Hitler loved dogs. The young Stalin wrote poetry and there were those who thought he might become a priest. What is it that unites these murderers? How do human beings whose behavior shows signs of empathy for others make an about face whereby the brother becomes the other? Only last week, another crime shocked the nation: the murder of 13 people at Fort Hood, by yet another psychiatrist. What made Major Nidal Malik Hasan open fire? Was he bad or mad?
Little Murders is the title of a play by Jules Feiffer. In a sense, all of us are capable of homicide, and maybe even genocide on a small scale. The beloved wife, friend, business associate, or relative suddenly becomes the enemy, the other, and the vitriol is directly proportionate to the love that once existed. A sense of victimhood can always be counted on to induce revenge. Racial pride was an organizing principle of the Third Reich, allowing for whole new classifications of others. The notion of a shared injury can also become a unifying force that unites a whole population in mass paranoia. Historic feelings of persecution by Christians may have been one of the many causes of the Turkish massacre of its Armenian population. What set the Hutus against the Tutsis, the Janjaweed against the rebels in the Sudan? And what explains the viciousness with which Bosnian Serbs turned against the Muslims with whom they had lived in peace for decades?
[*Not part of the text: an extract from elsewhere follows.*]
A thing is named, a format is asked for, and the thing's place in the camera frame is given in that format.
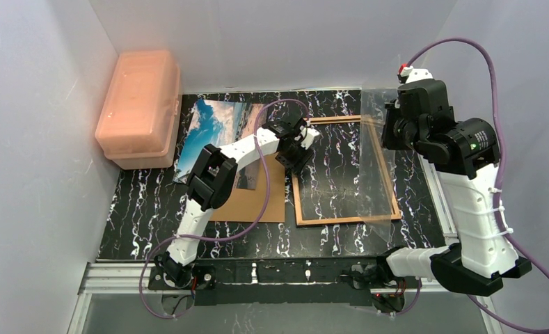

These are no mere squabbles of property lines, money and political power. The depraved indifference to human life that is characteristic of mass murder has the quality of a passion, the kind of passion that once contained the germs of human love. Weren’t the Crusades and the Inquisition about love of God? And yet an academic understanding of the roots of conflict does little to assuage the pain. The guilty still must face trial, even if, as in the case of Karadzic, they refuse to show up.